Tatiana Schlossberg, the daughter of Caroline Kennedy and granddaughter of the late John F. Kennedy, has been diagnosed with a form of terminal cancer at 35 — and is sharing her immediate thoughts after receiving the news.
“During the latest clinical trial, my doctor told me that he could keep me alive for a year, maybe,” Schlossberg wrote in a moving essay for The New Yorker published on Sunday, November 23, revealing she was diagnosed with acute myeloid leukemia shortly after she gave birth to her baby girl in May 2024.
Her doctor had noticed an imbalance in her white blood cell count, initially assuming it was pregnancy-related. The doctor later discovered that she has “a rare mutation called Inversion 3.”
“My first thought was that my kids, whose faces live permanently on the inside of my eyelids, wouldn’t remember her,” she continued in the essay, titled “A Battle With My Blood.” “My son might have a few memories, but he’ll probably start confusing them with pictures he sees or stories he hears. I didn’t ever really get to take care of my daughter — I couldn’t change her diaper or give her a bath or feed her, all because of the risk of infection after my transplants.”
She continued, “I was gone for almost half of the first year of her life. I don’t know who, really, she thinks I am, and whether she will feel or remember, when I am gone, that I am her mother.”

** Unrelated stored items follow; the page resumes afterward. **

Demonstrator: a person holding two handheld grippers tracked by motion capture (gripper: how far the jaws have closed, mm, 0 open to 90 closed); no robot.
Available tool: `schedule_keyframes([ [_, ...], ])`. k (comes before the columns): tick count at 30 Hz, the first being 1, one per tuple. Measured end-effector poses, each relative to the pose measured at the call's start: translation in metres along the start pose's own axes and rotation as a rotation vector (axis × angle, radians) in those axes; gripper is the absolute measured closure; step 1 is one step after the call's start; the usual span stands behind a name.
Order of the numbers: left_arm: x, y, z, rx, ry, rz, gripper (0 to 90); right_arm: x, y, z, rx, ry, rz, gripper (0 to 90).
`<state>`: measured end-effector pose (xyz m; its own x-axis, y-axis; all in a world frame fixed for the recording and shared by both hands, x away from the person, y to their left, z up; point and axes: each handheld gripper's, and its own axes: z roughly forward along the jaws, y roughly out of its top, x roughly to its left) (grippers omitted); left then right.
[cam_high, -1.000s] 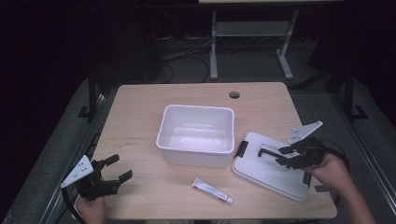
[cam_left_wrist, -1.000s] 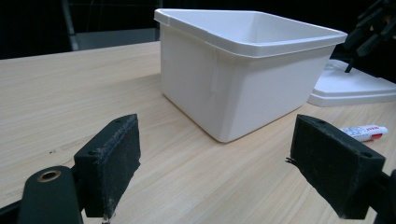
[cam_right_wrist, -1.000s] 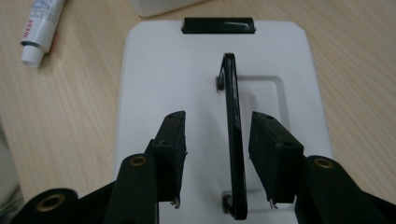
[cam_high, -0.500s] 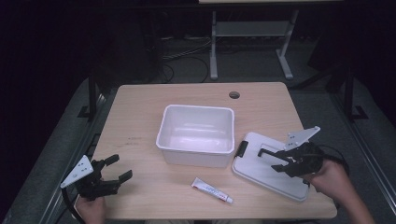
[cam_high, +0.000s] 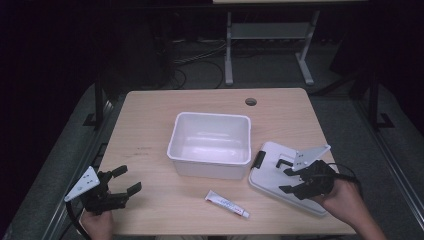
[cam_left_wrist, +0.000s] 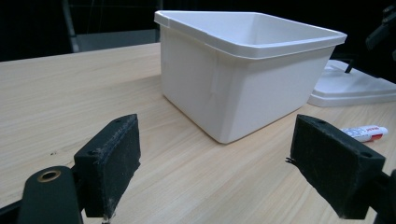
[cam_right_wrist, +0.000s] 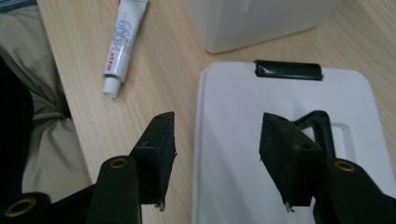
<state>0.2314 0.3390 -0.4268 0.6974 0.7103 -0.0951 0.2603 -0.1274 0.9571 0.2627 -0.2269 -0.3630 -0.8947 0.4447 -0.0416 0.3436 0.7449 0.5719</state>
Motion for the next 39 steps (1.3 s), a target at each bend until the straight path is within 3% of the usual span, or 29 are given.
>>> schedule_keyframes([
  [11, -0.001, 0.000, 0.000, -0.001, 0.001, 0.003, 15.7, 0.021, 0.010, 0.012, -0.003, 0.027, -0.051, 45.0],
  [28, 0.000, 0.000, 0.000, -0.002, -0.001, 0.001, 15.7, 0.042, 0.020, 0.044, -0.011, 0.095, -0.075, 45.5],
  [31, 0.000, 0.000, 0.000, 0.000, -0.001, 0.003, 15.7, 0.048, 0.027, 0.049, -0.002, 0.098, -0.107, 45.6],
  [39, 0.001, 0.000, -0.001, -0.005, -0.001, -0.004, 15.7, 0.053, 0.032, 0.062, -0.019, 0.132, -0.102, 45.9],
])
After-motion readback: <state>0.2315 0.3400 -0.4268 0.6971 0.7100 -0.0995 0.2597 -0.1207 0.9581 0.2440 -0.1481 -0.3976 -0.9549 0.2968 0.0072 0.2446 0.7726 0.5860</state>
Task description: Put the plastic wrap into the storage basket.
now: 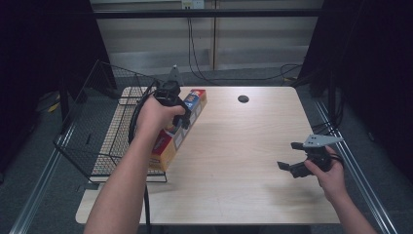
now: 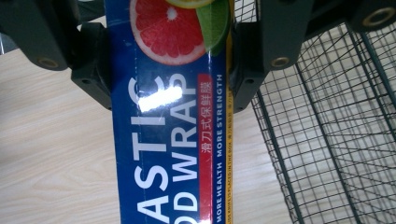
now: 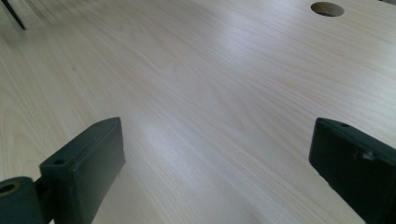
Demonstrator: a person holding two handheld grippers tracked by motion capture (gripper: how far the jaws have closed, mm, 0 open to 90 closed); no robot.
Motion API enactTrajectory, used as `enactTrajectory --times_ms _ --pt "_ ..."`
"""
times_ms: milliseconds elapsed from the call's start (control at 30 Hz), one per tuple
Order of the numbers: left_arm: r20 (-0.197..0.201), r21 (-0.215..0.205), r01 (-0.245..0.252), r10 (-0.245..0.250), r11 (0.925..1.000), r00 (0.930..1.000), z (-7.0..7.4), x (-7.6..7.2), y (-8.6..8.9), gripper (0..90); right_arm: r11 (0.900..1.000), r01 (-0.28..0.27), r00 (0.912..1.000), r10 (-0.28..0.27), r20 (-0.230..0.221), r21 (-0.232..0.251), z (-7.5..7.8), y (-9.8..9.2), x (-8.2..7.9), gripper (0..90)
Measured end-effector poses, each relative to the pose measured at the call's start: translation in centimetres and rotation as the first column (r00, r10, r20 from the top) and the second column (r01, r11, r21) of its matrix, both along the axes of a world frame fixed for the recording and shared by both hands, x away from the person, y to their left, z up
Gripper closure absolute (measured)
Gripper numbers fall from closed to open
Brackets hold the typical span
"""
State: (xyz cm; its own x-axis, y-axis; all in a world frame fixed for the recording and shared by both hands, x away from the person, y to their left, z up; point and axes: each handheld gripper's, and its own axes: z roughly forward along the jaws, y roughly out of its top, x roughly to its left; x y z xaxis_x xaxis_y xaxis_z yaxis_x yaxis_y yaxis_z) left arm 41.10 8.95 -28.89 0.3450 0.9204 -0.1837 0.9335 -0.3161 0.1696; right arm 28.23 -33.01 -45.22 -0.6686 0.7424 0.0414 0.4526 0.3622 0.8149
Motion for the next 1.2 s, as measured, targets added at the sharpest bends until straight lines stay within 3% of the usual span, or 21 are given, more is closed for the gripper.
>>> enactTrajectory --times_ms 1200 --pt "0.05 0.015 -0.098 0.097 0.9951 0.994 3.9 0.1 4.9 44.1 1.0 -0.015 0.9998 0.015 -0.011 -0.004 -0.1 0.3 0.1 3.3"
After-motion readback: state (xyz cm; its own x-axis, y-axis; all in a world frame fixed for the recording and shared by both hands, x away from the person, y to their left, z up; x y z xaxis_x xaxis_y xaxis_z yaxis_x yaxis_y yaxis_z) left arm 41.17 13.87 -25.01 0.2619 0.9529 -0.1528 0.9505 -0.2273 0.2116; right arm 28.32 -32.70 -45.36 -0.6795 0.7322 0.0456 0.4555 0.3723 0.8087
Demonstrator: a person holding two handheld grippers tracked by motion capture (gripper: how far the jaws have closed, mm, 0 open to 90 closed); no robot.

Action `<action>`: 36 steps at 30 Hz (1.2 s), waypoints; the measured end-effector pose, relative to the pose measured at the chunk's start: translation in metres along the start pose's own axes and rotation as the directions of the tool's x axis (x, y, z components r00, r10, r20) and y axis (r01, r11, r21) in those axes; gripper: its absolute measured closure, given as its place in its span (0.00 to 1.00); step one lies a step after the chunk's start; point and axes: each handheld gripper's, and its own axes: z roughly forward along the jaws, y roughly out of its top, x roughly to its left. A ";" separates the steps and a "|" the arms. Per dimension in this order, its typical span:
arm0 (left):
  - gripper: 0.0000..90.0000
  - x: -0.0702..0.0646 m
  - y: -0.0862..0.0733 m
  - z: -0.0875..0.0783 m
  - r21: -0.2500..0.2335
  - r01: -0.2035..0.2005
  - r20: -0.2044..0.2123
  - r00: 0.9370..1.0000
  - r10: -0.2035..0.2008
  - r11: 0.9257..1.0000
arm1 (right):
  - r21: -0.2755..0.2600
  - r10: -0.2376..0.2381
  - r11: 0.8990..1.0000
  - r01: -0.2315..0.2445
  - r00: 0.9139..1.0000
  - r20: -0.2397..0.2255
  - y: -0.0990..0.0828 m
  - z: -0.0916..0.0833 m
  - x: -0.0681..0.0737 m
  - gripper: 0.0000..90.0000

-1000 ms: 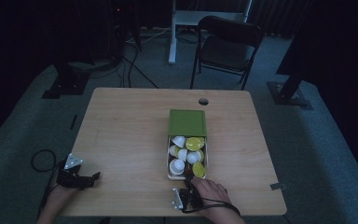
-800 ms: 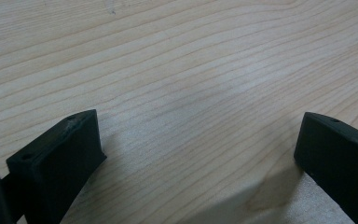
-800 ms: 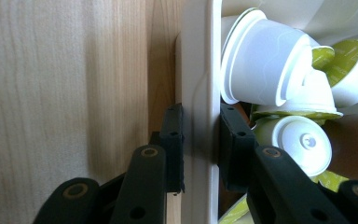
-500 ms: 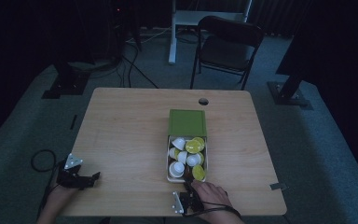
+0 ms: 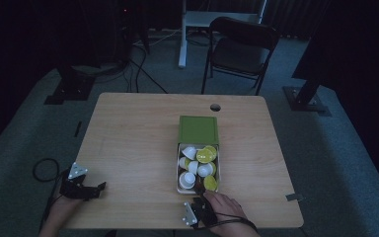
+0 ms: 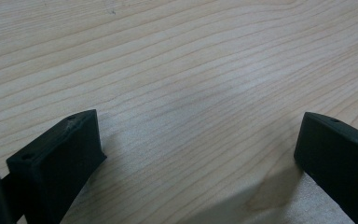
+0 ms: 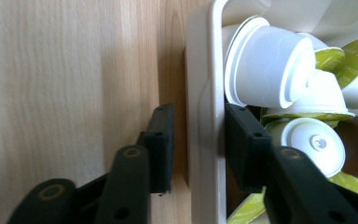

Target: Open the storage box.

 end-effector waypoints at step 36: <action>0.01 0.000 0.000 0.000 -0.001 0.002 0.000 1.000 -0.002 1.000 | -0.292 0.566 0.779 -0.554 0.823 -0.051 -0.058 -0.050 -0.071 0.32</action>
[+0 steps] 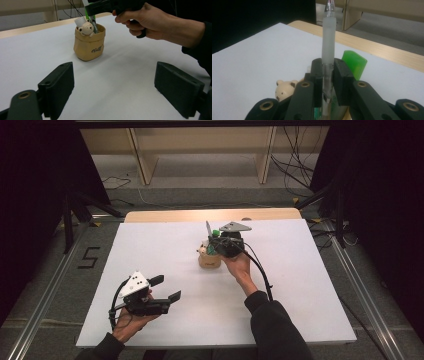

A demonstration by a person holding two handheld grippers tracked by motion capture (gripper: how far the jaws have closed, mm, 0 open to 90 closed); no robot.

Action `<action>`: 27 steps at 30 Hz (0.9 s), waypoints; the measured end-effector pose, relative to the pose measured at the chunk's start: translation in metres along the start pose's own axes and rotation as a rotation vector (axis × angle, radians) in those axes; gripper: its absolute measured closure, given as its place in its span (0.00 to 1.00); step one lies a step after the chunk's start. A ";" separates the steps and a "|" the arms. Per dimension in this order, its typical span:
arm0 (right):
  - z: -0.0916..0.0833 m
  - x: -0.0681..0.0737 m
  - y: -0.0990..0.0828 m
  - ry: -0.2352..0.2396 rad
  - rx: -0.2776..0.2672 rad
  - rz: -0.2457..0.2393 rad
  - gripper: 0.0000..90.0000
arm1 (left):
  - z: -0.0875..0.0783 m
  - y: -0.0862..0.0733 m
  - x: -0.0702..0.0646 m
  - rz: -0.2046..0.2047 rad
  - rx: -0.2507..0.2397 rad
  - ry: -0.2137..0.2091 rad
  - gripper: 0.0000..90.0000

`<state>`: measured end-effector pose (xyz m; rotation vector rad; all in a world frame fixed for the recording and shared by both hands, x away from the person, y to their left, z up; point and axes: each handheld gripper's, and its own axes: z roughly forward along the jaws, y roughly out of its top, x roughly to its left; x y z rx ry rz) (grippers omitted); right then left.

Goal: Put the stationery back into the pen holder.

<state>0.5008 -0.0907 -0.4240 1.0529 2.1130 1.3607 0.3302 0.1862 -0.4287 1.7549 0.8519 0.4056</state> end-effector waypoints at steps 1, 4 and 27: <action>0.000 0.000 -0.001 -0.002 0.004 0.001 0.88 | 0.000 0.000 0.000 0.000 0.000 0.000 0.18; -0.001 0.000 0.000 0.003 0.010 -0.003 0.86 | 0.000 0.000 0.000 -0.001 0.001 0.001 0.17; -0.025 0.000 0.011 0.074 -0.025 0.024 0.62 | 0.000 0.000 0.000 0.002 0.003 0.002 0.18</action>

Schlossberg shares her 3-year-old son and 18-month-old daughter with her husband, George Moran. The pair tied the knot in 2017.
Towards the end of her essay, Schlossberg opened up about how she is spending her time now — with what doctors tell her is less than a year to live — and what she is forcing her mind to remember about her two children before she is gone.

Tatiana Schlossberg in September 2019. Craig Barritt/Getty Images for New York Magazine
“My son knows that I am a writer and that I write about our planet. Since I’ve been sick, I remind him a lot, so that he will know that I was not just a sick person,” she pens. “When I look at him, I try to fill my brain with memories. How many more times can I watch the video of him trying to say ‘Anna Karenina’? What about when I told him I didn’t want ice cream from the ice-cream truck, he hugged me, patted me on the back, and said, ‘I hear you, buddy, I hear you’? I think about the first time I came home from the hospital. He walked into my bathroom, looked at me, and said, ‘It’s so nice to meet you in here.’”
She continued, “Then there’s my daughter, her curly red hair like a flame, squinting her eyes and grinning a gap-toothed grin after taking a sip of seltzer. She stomps around the house in bright-yellow rain boots, pretending to talk on my mother’s phone, a string of fake pearls around her neck, no pants, giggling and running away from anyone who tries to catch her. She asks us to play James Brown’s ‘I Got a Feeling’” by picking up a portable speaker and saying, “Baby, baby.”
Despite her best intentions and mindfulness, Schlossberg went on to explain that “being in the present is harder than it sounds,” adding that in the midst of the difficulty she simply lets “the memories come and go.”
“So many of them are from my childhood that I feel as if I’m watching myself and my kids grow up at the same time,” she continued. “Sometimes I trick myself into thinking I’ll remember this forever, I’ll remember this when I’m dead. Obviously, I won’t. But since I don’t know what death is like and there’s no one to tell me what’s coming after it, I’ll keep pretending. I will keep trying to remember.”